# Prami vs Caber vs Bromo for TREN E



## SteroidalGazelle (Jan 29, 2013)

hey guys from your experience what would you reccomend for TREN/e 400mg/wk with 25mg aromasin daily.. 

Ive ran tren a before at 350mg/wk + 25mg aromasin it seems that i didnt get no prolactin issues with the Tren a..

But i just want to get it to be safe. I just started my tren e and want to have it just in case..

1. would you guys just have it on hand just in case or would you def start using it regarless of any signs on the cycle?

What do you guys prefer and what dose? and is it good to use it regarless if you see any issues?


----------



## Sherk (Jan 29, 2013)

I prefer caber. I run all ancillaries from start to finish. I'd rather control prolactin and estro rather than fight it when it gets outta whack or showing signs of gyno. 


When we do right nobody remembers, when we do wrong nobody forgets. H.A.M.C


----------



## Papa-pwn (Jan 29, 2013)

Prami .25 Ed right before bed. I fucking love Prami, it eliminates the trensomnia for me completely. 20 minutes after my dose it knocks me out. Plus, a study was conducted that showed Prami increased GH levels by 400%, quite a nice side effect.

Some say Prami makes them nauseous, but I have yet to experience that. All it does is make me sleepy as shit soon after ingestion.


----------



## keith1569 (Jan 29, 2013)

Parmi makes me quite nauseous even at low doses, but once I'm on it for a bit I get used to it


----------



## VictorZ06 (Jan 30, 2013)

Caber for me!





/V


----------



## keith1569 (Jan 30, 2013)

ya, im more of a caber man too


----------



## oufinny (Jan 30, 2013)

What dose of caber do you guys run?  I am considering adding it since I will be running 450mg/wk of NPP. Never had issues with deca but I would rather be safe than sorry.


----------



## Sherk (Jan 30, 2013)

.5 mg m w f. I run 800mg of tren so I keep my caber kinda high. What I see most people do is .5mg e3d. 


When we do right nobody remembers, when we do wrong nobody forgets. H.A.M.C

Support your local 81
  AFFA   Red and White


----------



## Goodskie (Jan 30, 2013)

Caber. No sides other than increased libido.

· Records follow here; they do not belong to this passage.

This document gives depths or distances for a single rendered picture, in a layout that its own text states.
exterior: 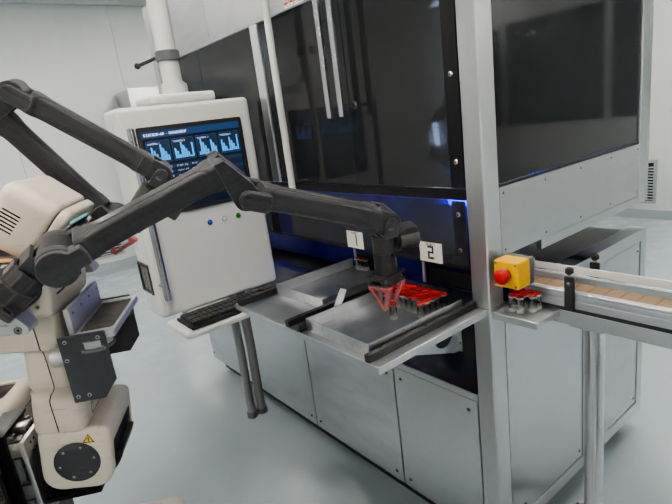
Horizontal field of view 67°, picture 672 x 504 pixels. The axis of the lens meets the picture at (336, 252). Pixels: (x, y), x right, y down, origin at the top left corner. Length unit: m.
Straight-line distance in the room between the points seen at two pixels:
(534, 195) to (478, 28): 0.49
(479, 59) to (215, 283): 1.25
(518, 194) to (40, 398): 1.29
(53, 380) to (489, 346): 1.11
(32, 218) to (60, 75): 5.33
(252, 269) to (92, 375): 0.96
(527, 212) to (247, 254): 1.09
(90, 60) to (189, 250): 4.85
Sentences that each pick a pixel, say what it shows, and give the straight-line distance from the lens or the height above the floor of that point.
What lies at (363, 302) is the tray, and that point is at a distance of 1.51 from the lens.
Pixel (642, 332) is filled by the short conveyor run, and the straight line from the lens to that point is 1.37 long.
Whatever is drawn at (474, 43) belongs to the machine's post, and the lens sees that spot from 1.32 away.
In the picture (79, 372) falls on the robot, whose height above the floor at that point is 0.96.
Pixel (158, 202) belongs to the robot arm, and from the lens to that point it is 1.06.
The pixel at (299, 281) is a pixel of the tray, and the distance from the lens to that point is 1.77.
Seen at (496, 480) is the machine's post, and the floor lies 0.34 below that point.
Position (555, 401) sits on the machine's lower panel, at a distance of 1.88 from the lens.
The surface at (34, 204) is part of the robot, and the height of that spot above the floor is 1.34.
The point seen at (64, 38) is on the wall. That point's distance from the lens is 6.61.
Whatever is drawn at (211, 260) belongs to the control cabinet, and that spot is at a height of 0.97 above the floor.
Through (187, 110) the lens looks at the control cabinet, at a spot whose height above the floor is 1.52.
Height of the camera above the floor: 1.44
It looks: 15 degrees down
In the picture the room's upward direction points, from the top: 7 degrees counter-clockwise
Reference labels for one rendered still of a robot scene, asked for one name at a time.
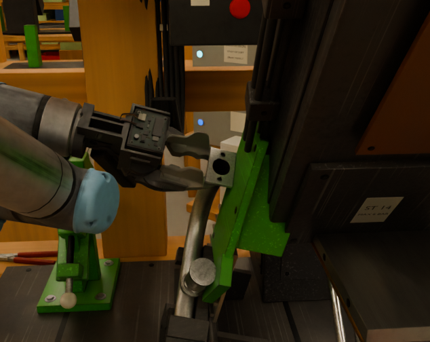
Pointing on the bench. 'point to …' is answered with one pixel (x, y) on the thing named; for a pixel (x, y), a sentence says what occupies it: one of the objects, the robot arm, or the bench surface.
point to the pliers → (26, 257)
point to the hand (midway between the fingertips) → (214, 171)
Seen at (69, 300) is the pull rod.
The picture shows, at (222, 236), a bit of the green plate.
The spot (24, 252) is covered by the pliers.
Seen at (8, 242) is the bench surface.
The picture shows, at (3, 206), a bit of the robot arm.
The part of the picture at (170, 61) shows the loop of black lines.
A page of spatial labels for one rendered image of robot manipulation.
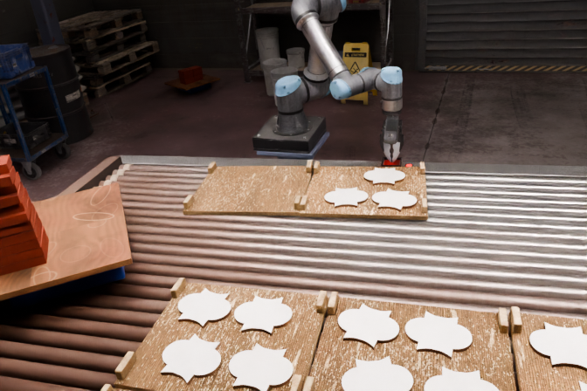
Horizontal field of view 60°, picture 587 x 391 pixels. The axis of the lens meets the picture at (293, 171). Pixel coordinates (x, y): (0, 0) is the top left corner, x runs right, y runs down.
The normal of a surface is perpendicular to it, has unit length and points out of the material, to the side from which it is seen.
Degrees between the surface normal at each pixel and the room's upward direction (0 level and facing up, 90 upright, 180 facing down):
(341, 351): 0
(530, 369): 0
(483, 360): 0
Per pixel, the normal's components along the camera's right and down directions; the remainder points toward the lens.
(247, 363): -0.09, -0.89
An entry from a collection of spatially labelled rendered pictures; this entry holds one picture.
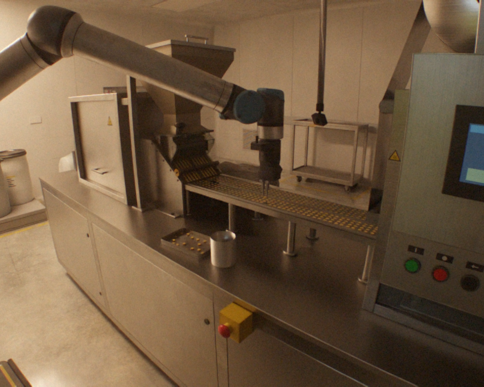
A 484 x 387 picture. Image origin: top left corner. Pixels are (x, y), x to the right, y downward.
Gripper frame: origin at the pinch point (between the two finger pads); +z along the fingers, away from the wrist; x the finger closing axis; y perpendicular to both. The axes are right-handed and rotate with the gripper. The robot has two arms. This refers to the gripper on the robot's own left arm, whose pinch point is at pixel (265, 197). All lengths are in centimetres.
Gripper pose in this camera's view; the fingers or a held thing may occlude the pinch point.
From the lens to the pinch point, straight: 107.7
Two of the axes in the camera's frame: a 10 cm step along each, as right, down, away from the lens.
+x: -8.2, -1.8, 5.5
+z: 0.0, 9.5, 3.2
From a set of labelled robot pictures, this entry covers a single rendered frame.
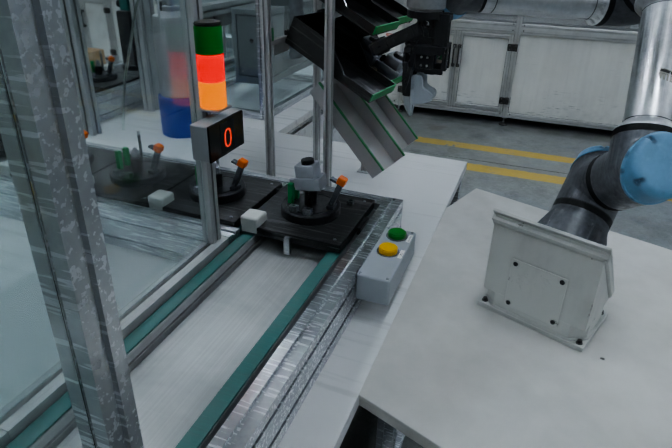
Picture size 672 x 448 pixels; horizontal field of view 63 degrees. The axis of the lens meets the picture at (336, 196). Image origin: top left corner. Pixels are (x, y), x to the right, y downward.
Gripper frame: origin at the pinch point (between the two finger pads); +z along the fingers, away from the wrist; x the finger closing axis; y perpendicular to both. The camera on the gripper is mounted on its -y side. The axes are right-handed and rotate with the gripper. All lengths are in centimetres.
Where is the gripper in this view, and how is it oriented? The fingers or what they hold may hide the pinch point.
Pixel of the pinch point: (407, 109)
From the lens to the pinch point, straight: 116.9
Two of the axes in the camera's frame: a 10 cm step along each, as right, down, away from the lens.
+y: 9.3, 1.8, -3.2
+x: 3.7, -4.0, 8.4
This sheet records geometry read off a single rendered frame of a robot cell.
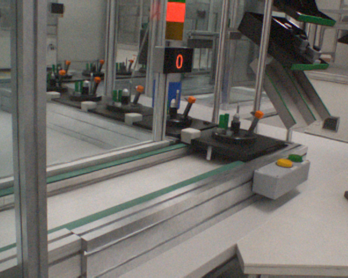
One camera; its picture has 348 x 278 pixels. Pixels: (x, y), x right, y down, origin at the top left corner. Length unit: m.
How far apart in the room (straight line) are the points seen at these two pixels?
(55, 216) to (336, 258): 0.59
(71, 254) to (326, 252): 0.54
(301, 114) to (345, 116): 3.85
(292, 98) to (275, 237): 0.73
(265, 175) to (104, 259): 0.50
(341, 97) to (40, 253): 5.00
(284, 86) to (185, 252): 0.90
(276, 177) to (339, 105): 4.40
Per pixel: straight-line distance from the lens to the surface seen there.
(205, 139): 1.25
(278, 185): 1.04
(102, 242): 0.70
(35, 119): 0.51
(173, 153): 1.21
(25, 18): 0.48
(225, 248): 0.88
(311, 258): 0.91
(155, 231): 0.79
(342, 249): 0.98
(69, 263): 0.69
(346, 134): 5.41
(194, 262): 0.82
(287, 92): 1.57
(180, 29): 1.15
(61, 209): 0.88
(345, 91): 5.36
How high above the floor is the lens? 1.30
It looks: 15 degrees down
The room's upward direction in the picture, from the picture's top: 5 degrees clockwise
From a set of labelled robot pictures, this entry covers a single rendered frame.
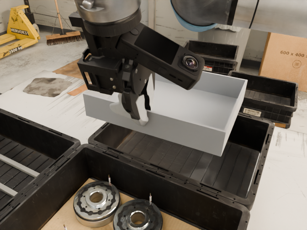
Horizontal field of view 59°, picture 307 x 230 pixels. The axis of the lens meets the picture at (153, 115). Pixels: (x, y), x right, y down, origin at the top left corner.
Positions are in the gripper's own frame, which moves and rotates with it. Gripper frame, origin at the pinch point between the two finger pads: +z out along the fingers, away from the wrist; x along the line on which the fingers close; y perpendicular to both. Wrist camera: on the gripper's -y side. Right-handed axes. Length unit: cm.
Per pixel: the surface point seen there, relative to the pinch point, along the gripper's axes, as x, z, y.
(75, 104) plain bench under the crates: -34, 49, 54
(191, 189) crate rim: 3.8, 15.1, -8.9
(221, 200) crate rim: 4.4, 15.0, -15.0
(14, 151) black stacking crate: 4, 25, 43
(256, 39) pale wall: -237, 146, -14
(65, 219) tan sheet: 16.1, 21.8, 16.2
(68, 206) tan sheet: 13.3, 22.6, 17.4
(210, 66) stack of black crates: -120, 92, 11
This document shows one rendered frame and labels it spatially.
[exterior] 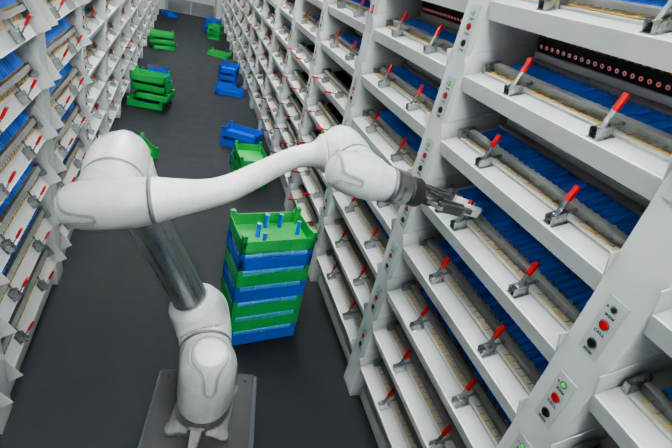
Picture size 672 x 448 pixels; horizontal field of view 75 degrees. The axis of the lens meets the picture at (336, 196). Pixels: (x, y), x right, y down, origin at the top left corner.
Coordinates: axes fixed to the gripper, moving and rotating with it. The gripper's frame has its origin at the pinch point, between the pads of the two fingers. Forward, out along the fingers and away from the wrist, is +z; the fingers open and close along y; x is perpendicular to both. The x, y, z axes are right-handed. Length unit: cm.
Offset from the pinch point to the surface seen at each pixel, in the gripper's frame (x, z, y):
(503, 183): 11.9, -2.9, 9.4
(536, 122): 27.6, -7.5, 12.5
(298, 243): -53, -17, -50
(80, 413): -117, -77, -22
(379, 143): -7, 1, -59
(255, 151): -85, -2, -217
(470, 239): -6.3, 1.6, 5.9
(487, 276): -8.5, -0.6, 18.9

prami makes me feel super groggy the next day and have to take it ed instead of twice a week


----------



## XYZ (Jan 30, 2013)

Cabergoline.  .5mg E3D is a standard dose.

Like others have stated parmipexole has too many sides for me.


----------



## VictorZ06 (Jan 30, 2013)

I would just avoid the liquid RC kinds of Caber...many have found it to be garbage.




/V


----------



## emitecaps (Jan 30, 2013)

Love Prami to help combat the tren insomnia. I started at .5mg and did get nauseous for the first week but then everything was fine. And it's usually cheaper than caber too. I like caber with deca though.


----------



## OnesAndWeights (Jan 30, 2013)

This ^^. Put me to sleep. Made me a touch groggy in the morning, but it helped me sleep. Slept through a storm and the sweats too. No problems at .25, gonna bump after a week to be safe. 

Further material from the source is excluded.